Represents the s-th luminance pixel value (? ) in the current block (macroblock) and the previously reconstructed block (macroblock) to be matched. ), s= 1, 2, ..., corresponding to the scanning order of raster pixels of a B-dimensional block (macroblock) (the block size is different under different coding methods), and r is the possible maximum displacement of the motion vector.
Represents the brightness JND value of the s-th pixel of the current block (macro block). When it is 0, SAPD is calculated the same as SAD.
According to SAPD criterion, the motion vector can be determined by matching the current block (macroblock) with the block (macroblock) of the previous reconstructed frame.
After (18) processing, the algorithm has better PSPNR performance and faster motion prediction speed.
The complexity of motion prediction lies in:
1. Number of candidate motion vectors in the search window (i.e. search points)
2. Match the calculation amount when calculating each candidate motion vector.
Therefore, the speed of motion prediction can be improved from two aspects: reducing the number of search points (fast search) or reducing the calculation cost of matching each candidate motion vector. The concept of SAPD can be applied to full search motion estimation and any fast search and fast matching algorithm.
For the fast search algorithm, SAPD does not consider the objective distortion lower than JND configuration, so it improves the probability of 0, and also avoids the deep search when the block (macro block) changes below the detectable level, which is worthless. Once the SAPD with a value of 0 or a sufficiently small SAPD value appears, the motion estimation of the current block (macroblock) can be ended.
JND residual adaptive filter
Aft motion compensation, that remaining image
Where are the intensity component and the color component of the pixel after motion compensation. When it is smaller than JND configuration, it is imperceptible to human eyes, so it is not coded, which will not affect the viewing effect and improve the coding efficiency.
Specifies the previous inter coding (? ), we can pass the residual that needs DCT transform through JND adaptive residual filter:
Is a threshold to ensure that the filter is enabled when the frame motion is relatively small.

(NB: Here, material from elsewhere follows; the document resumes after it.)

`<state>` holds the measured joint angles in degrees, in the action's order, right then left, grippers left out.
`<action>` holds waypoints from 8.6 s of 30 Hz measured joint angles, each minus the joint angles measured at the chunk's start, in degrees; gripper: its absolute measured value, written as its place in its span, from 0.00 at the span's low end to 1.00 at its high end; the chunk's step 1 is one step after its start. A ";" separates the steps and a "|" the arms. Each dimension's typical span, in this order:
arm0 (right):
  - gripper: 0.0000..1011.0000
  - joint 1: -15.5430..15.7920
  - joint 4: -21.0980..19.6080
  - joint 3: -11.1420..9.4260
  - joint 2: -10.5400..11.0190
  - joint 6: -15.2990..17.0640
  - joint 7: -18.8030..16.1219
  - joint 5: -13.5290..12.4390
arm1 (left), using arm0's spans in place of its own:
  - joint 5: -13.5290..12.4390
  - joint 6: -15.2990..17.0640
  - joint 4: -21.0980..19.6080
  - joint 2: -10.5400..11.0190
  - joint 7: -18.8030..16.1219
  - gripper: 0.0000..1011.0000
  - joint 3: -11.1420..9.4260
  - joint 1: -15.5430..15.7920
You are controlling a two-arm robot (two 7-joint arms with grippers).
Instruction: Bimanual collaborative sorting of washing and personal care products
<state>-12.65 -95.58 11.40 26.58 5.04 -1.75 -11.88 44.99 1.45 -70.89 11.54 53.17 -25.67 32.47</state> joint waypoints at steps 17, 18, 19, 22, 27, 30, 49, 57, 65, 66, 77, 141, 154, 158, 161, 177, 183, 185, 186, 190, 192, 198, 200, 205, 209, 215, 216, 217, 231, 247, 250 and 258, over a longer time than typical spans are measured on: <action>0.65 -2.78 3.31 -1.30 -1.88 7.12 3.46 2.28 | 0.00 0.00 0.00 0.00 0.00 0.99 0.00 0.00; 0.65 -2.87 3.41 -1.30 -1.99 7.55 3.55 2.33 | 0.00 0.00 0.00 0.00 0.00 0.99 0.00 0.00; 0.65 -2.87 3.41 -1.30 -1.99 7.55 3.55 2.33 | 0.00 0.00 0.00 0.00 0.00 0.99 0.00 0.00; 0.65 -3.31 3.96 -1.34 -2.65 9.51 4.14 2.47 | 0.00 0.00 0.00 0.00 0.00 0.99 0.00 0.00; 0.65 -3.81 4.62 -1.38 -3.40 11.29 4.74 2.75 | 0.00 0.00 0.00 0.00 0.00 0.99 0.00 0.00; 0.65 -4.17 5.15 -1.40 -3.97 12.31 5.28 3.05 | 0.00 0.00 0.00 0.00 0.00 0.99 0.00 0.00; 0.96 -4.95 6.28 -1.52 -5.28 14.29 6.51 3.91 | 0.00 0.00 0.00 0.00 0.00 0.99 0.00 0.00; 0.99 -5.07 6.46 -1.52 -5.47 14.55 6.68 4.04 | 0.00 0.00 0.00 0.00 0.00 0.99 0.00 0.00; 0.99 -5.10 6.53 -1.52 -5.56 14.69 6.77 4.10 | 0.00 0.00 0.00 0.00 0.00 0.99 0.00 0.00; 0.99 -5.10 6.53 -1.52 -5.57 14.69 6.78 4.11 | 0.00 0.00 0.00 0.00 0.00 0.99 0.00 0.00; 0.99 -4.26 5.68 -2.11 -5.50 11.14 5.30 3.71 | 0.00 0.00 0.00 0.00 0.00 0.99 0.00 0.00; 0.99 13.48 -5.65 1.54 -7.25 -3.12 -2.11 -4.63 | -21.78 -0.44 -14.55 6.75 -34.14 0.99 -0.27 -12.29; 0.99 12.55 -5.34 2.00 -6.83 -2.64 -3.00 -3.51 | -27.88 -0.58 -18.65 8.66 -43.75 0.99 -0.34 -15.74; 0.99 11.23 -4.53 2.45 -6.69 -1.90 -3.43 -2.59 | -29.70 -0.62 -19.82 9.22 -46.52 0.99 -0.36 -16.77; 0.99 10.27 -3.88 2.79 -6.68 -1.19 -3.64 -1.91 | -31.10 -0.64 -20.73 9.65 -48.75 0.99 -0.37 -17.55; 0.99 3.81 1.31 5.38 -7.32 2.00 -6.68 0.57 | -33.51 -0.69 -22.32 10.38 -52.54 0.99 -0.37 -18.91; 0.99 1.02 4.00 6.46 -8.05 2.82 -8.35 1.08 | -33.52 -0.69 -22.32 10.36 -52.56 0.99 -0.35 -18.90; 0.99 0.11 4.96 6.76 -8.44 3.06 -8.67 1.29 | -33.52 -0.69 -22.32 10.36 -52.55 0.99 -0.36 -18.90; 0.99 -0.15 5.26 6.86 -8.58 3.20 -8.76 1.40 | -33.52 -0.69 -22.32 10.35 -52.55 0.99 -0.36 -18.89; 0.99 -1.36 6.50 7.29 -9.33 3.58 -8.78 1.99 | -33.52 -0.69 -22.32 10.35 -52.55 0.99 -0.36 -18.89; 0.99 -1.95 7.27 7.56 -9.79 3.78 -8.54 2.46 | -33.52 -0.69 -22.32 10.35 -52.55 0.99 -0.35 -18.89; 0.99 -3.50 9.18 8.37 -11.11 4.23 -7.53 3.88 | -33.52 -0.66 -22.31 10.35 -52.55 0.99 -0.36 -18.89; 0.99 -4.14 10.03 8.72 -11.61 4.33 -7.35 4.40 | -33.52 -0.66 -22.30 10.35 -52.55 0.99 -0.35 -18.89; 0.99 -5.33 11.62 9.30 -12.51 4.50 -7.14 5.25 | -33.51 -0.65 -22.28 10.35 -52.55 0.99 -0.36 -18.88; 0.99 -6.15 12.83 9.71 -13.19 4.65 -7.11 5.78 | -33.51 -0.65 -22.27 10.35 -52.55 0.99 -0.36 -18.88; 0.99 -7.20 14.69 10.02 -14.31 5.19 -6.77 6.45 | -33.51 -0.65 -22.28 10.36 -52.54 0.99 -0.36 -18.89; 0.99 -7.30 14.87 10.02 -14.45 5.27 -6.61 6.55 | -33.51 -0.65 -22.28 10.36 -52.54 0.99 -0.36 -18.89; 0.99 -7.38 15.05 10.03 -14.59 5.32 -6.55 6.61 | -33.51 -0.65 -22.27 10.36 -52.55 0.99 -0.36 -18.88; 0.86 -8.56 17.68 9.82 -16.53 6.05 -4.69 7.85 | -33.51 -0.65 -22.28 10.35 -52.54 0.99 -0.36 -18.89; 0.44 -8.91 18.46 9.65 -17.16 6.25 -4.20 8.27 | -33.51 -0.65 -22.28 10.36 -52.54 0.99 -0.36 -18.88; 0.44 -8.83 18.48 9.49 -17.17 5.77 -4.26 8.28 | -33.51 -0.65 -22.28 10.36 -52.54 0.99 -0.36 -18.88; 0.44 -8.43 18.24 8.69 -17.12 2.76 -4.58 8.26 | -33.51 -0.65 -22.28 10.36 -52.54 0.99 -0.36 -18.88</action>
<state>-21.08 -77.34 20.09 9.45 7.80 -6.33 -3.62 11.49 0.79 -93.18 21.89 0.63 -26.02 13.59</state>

According to experience, this value is often set to 10. (The average quantization step size is greater than this value, which means that the pixel changes greatly, that is, the motion is fast ... obviously). When the JND adaptive residual filter is turned on, for a block (macroblock), if the residual in the whole block does not exceed the JND threshold, then this block (macroblock) can be regarded as an all-zero block to simplify compression. If only part of the residual is lower than the JND threshold, the variance of DCT coefficients will become smaller after passing through the residual filter. From the point of view of rate distortion, a signal with low variance will have a reconstructed signal with low objective distortion at a given bit rate.
For a given bit, if the residual above JND threshold can make up for the loss of the residual below JND threshold, then JND adaptive residual filter can not only reduce the perceptual distortion, but also reduce the objective distortion.
If not, there will be buffer overflow and low bandwidth utilization. When the average motion of previous inter-frame coding is relatively small, those residuals below JND threshold will be coded to make full use of bandwidth and reduce objective distortion.
Rate distortion analysis of JND adaptive residual filter
Followed by a series of rate-distortion analysis and experimental data (probably demonstrating that "when the average motion of previous inter-frame coding is small, those residuals below JND threshold will be coded to make full use of bandwidth and reduce objective distortion").
I've only seen so much so far, but I haven't learned the piece of rate distortion. I'm going to take time to read it and come back to read the original. I'm going to use this as a demonstration in English class, and I'm going to grab PPT.